In some environments, it may be useful to automate the inclusion of a user in the configuration of sudoWith Bash you can generate the file in /etc/sudoers.d/ appropriate and copy it using su:

#!/bin/bash
# Activar sudo pidiendo contraseña en cada uso
echo "Debe proporcionar la clave de root cuando se le solicite"
echo "$USER ALL=(ALL:ALL) ALL" > /tmp/autorizado_$USER
su -c "cp /tmp/autorizado_* /etc/sudoers.d/."

And for a "convenient" mode, in which no password is required when using sudoIt would be enough to change the line written to the temporary file:

echo "$USER ALL=(ALL) NOPASSWD: ALL" > /tmp/autorizado_$USER

These types of scripts demonstrate how powerful and dangerous Bash can be when it touches sensitive parts of the system, so it's best to use them with knowledge.

"Snow" effect in the terminal with tput and associative arrays

Beyond serious tasks, Bash also lends itself to visual elements in the terminal. Using tput To move the cursor and colors, plus associative arrays to track the position of each snowflake, you can simulate a snowfall:

#!/bin/bash
LINEAS=$(tput lines)
COLUMNAS=$(tput cols)
declare -A CopoDeNieve
declare -A UltimosCopos
clear
mover_copo() {
i="$1"
if }" ] || }" = "$LINEAS" ]; then
CopoDeNieve=0
else
if }" ]; then
printf "\033}" "$i"
fi
fi
printf "\033}" "$i"
UltimosCopos=${CopoDeNieve}
CopoDeNieve=$((${CopoDeNieve}+1))
}
while :
do
i=$(($RANDOM % $COLUMNAS))
mover_copo "$i"
for x in "${!UltimosCopos}"; do
mover_copo "$x"
done
sleep 0.1
done

This script combines associative arrays, infinite loop, environment variables such as $RANDOM and ANSI sequences to manipulate the cursor, all coordinated from pure Bash.

Bash on the command line: useful basic commands

In addition to the scripting language, you'll constantly use the interactive shell on a daily basis. Some basic commands that are worth mastering are: pwd, cd, ls, tree, mkdir, touch, cp, mv, rm, less, cat, head, tail, hexdump and grep.

For example, with pwd You see the full path of the current directory, with cd You change folders, and with ls lists content. The command tree It displays a recursive tree of directories and files, very convenient for getting an overall view of a project.

To create new things you use mkdir (directories) and touch (files). cp copy files, mv moves or renames them, and rm He deletes them. Be very careful with rm -r y rm -rfbecause they can delete entire directories with no way back.

To view files, less It's very convenient because it allows you to navigate with the keyboard, while cat simply dump all the contents. head y tail They show the beginning and end of a file respectively, and accept the option -n to indicate how many lines you want to see.

If you work with binaries or memory structures, hexdump It allows you to view the content in hexadecimal.
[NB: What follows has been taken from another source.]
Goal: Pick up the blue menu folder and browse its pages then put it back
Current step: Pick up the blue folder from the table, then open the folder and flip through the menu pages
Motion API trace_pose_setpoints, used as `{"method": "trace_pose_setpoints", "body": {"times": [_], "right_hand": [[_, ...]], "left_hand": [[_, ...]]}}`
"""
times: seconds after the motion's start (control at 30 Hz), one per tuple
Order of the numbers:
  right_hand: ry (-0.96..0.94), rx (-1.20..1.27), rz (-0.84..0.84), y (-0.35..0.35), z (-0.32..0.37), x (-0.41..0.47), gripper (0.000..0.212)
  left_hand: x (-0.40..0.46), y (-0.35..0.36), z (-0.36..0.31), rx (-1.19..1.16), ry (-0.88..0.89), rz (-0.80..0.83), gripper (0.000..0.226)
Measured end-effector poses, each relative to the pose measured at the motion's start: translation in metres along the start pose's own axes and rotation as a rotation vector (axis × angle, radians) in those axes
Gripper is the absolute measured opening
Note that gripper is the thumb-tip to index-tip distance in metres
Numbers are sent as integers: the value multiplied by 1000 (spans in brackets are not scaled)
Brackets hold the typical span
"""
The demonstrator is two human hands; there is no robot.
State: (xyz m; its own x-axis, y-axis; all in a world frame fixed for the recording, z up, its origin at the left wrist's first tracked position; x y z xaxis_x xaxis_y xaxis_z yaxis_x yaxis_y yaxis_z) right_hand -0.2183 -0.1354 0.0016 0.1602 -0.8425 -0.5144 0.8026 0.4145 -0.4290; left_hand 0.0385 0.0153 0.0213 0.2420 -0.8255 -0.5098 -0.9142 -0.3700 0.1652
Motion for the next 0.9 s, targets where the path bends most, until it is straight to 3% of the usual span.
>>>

To search for text within files, grep It's the star tooland integrates beautifully with pipes: for example, cat *.c | grep sleep It will show you all the lines where it appears sleep in your C sources. To review system logs it is also useful to know journalctl.

Environment variables and .bashrc file

Environment variables are values ​​that They are loaded into your shell session and affect the behavior of programs and scripts.You can see them with env o printenvand are displayed in format NOMBRE=valor.

To define a temporary environment variable, simply do the following:

export MI_VARIABLE='aguante sistemas operativos'

While that session (and its daughter shells) lasts, you will be able to access $MI_VARIABLEBut if you close the terminal, it disappears. To have it load automatically in each new interactive shell, you can add the export corresponding to the end of your file ~/.bashrc and open a new terminal.

The typical flow would be: go to the home screen with cd ~, edit .bashrc to nano .bashrc or similar, add something like at the end export MI_VARIABLE='aguante sisop'Save and close. From then on, every time you open a new console, That variable will be available without doing anything else..

Overall, mastering Bash as both a shell and a scripting language gives you very fine control over any GNU/Linux system: you can automate everything from the simplest tasks to complex deployment processes, manage logs, monitor services, build small menus for other users, and ultimately, make the machine work for you instead of repeating commands by hand over and over again.